The latest poll of financial services professionals in the United States and Britain finds widespread disregard for ethical issues and growing efforts to silence those who speak out against unethical and illegal behavior. Plus, the authors of a report on the survey say, the industry appears to be "faltering" in its reform efforts.
When asked if their industry rivals have engaged in unethical or illegal activity to "gain an edge," nearly half, or 47%, of the 1,200-plus respondents said such practices are likely, up from 39% in in 2012, according to the University of Notre Dame and Labaton Sucharow LLP. Among Wall Streeters and Fleet Streeters who earn $500,000 or more per year, 51% say such behavior is present.
Plus, 34% of those making $500,000 and up annually say they have actually witnessed "or have first-hand knowledge" of wrongdoing in the workplace, while 21% of those making under $50,000 do, according to the report issued on Tuesday. Close to one-fourth, or 23%, of those at the top salary level, say they have felt "pressure to compromise" vs. 9% of those at the lowest salary level.

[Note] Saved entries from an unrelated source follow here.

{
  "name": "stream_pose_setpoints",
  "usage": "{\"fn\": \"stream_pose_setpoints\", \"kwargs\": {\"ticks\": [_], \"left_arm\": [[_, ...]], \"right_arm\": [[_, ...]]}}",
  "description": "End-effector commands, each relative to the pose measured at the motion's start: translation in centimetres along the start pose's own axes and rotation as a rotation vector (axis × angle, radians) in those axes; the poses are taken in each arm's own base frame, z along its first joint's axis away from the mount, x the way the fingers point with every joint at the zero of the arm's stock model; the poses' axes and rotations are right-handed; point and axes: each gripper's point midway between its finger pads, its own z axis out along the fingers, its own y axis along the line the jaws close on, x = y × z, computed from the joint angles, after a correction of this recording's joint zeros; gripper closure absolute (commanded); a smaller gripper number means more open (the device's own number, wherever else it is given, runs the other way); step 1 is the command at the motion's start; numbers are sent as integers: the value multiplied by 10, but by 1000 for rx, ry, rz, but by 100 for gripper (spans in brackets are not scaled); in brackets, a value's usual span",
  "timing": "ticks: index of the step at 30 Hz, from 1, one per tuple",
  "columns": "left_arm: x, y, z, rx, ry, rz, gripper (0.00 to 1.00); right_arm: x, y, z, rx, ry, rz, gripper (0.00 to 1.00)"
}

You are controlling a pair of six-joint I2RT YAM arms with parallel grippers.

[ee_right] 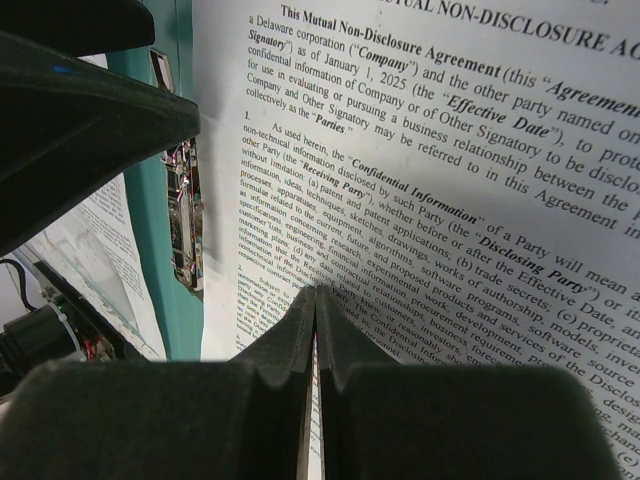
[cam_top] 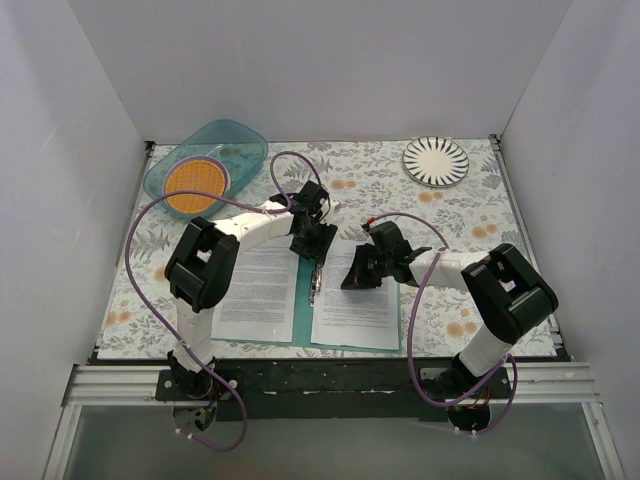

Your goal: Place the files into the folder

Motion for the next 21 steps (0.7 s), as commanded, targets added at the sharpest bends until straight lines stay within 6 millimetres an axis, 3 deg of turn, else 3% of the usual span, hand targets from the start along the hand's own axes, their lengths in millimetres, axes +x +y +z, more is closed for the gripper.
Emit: {"fn": "stream_pose_setpoints", "kwargs": {"ticks": [1, 9, 14, 21], "left_arm": [[-15, -3, -5, 15, -43, 1, 55], [-15, -8, -3, 40, -38, -5, 64], [-16, -10, -4, 51, -32, -1, 74], [-23, -14, -20, 59, -62, 11, 81]], "right_arm": [[30, -37, 0, 126, 75, 24, 95], [35, -40, -1, 129, 82, 31, 96], [35, -41, -1, 129, 80, 35, 97], [38, -42, 0, 129, 88, 42, 99]]}}
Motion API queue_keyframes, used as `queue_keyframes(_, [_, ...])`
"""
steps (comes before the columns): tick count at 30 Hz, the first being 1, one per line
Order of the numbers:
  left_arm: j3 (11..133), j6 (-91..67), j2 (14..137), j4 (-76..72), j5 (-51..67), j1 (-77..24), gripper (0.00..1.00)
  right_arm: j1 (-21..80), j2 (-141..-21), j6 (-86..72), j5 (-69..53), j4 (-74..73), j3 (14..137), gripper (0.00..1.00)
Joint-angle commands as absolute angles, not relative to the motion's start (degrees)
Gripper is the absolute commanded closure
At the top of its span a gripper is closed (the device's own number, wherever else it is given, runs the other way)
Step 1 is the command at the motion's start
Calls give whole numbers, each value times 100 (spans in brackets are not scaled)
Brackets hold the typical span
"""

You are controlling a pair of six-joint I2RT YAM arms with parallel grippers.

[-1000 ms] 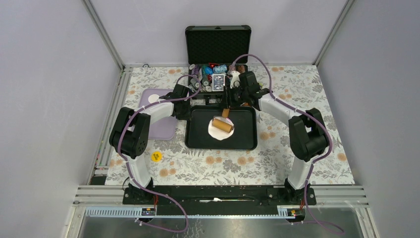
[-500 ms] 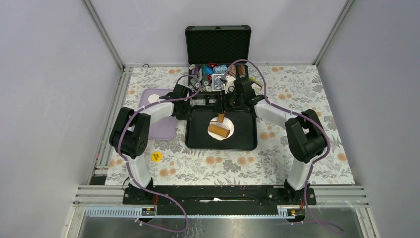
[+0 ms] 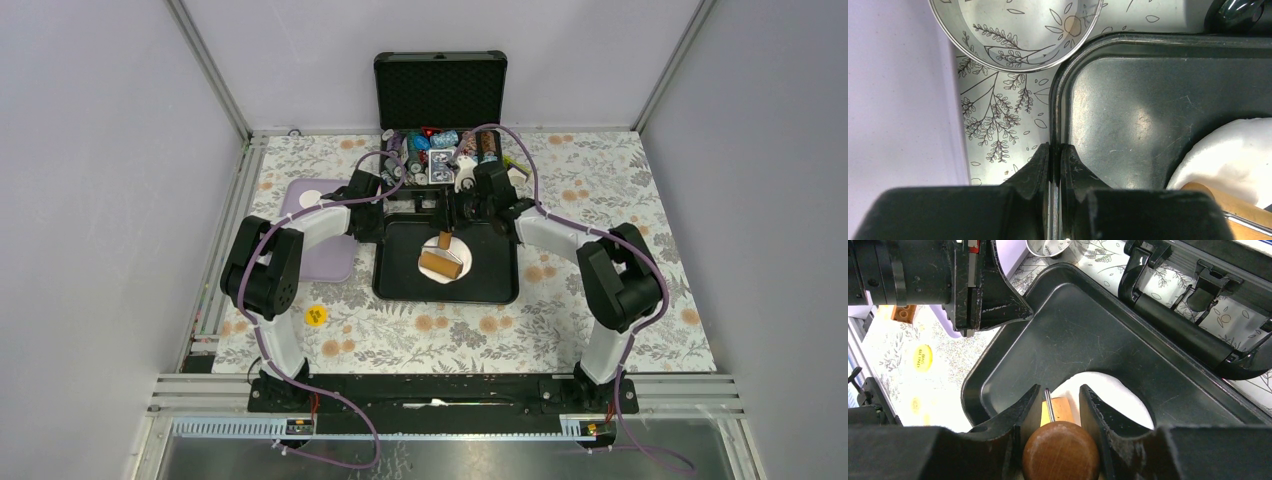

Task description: Roll out the dumpling wrappers from the dough

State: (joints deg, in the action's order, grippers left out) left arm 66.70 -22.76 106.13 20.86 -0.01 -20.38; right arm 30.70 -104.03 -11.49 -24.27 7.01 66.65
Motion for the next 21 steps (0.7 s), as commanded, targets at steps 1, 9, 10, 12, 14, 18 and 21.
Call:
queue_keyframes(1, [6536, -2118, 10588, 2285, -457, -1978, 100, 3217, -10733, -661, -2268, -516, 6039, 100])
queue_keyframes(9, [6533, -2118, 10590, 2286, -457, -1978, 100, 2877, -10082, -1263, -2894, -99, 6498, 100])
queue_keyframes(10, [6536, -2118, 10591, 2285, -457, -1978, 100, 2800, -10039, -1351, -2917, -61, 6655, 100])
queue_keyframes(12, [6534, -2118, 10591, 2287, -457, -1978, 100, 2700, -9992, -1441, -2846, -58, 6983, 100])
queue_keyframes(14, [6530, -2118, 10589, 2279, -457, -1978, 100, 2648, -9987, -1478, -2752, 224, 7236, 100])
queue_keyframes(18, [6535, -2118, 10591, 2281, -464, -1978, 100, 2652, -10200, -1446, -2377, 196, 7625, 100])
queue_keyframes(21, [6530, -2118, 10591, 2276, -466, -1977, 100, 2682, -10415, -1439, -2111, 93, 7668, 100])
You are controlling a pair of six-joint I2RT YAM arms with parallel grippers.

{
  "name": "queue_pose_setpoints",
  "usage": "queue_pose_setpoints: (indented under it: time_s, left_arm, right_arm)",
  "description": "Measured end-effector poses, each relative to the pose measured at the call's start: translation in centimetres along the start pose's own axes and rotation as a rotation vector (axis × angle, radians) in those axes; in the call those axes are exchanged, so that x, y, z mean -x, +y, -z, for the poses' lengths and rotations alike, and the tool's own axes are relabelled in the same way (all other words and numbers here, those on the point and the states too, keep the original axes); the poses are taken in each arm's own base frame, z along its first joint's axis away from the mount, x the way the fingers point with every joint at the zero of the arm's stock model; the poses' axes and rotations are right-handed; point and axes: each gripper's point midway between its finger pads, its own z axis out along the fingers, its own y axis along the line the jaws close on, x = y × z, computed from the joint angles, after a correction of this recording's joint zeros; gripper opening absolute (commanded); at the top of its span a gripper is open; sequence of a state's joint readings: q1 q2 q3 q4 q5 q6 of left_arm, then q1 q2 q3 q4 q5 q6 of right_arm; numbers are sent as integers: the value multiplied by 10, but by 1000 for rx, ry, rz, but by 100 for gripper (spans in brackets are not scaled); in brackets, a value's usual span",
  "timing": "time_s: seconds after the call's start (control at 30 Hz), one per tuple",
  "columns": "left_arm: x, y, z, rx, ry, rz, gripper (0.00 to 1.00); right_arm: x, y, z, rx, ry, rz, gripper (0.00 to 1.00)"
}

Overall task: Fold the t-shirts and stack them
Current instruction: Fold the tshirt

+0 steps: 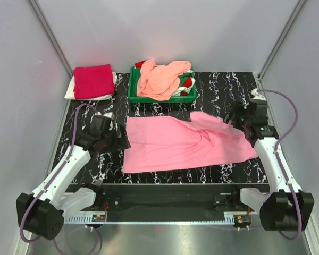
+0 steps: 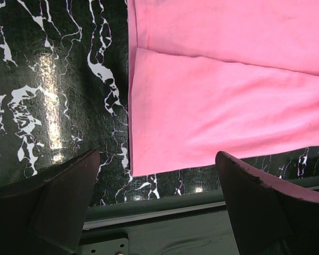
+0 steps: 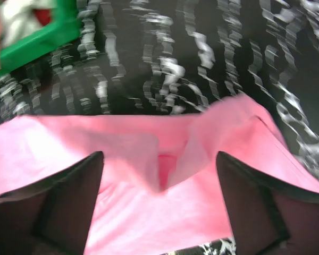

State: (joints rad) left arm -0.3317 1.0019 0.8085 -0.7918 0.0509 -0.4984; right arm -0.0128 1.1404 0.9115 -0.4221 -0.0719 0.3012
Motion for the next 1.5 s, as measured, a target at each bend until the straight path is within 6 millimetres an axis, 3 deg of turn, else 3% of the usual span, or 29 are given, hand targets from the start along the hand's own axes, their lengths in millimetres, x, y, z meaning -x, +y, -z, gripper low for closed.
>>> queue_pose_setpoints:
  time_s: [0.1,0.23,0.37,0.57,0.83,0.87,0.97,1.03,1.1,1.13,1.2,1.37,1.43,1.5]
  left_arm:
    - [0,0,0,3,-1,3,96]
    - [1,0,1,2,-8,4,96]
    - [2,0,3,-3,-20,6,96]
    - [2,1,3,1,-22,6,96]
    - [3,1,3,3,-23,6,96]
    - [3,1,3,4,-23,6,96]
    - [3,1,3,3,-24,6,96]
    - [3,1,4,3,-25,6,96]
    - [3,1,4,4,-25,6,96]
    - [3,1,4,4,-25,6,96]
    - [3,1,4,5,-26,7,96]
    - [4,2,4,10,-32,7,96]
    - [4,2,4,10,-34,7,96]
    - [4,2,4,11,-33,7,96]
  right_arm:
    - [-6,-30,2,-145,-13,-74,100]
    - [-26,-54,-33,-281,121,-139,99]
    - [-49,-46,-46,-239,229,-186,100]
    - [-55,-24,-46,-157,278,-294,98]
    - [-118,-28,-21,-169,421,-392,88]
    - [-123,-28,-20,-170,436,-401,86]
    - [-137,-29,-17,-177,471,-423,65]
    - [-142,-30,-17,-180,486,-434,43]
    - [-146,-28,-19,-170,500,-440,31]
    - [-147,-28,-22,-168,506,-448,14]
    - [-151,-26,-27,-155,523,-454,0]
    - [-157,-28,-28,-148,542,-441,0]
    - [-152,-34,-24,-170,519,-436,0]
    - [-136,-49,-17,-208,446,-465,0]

"Despite sweeping reform efforts and headline-making consequences of corporate misconduct, the findings make clear that attitudes toward corruption within the industry have not changed for the better. Indeed, nearly half those polled find it likely that their competitors have engaged in misconduct in order to gain an edge in the market," said Jordan Thomas, an attorney with Labaton Sucharow who worked previously for the Securities and Exchange Commission, in an online commentary.
Insider Trading
When it comes to insider trading, it appears that age and not salary level account for differences in ethical orientation, the survey finds.
"On an individual level, 32% of professionals with less than a decade in the business would engage in insider trading if they could get away with it. That's [more than] twice the figure (14%) for employees with more than two decades in the industry," Thomas explained. "What does this mean for the future of the industry, and how will it impact the fragile confidence of investors?"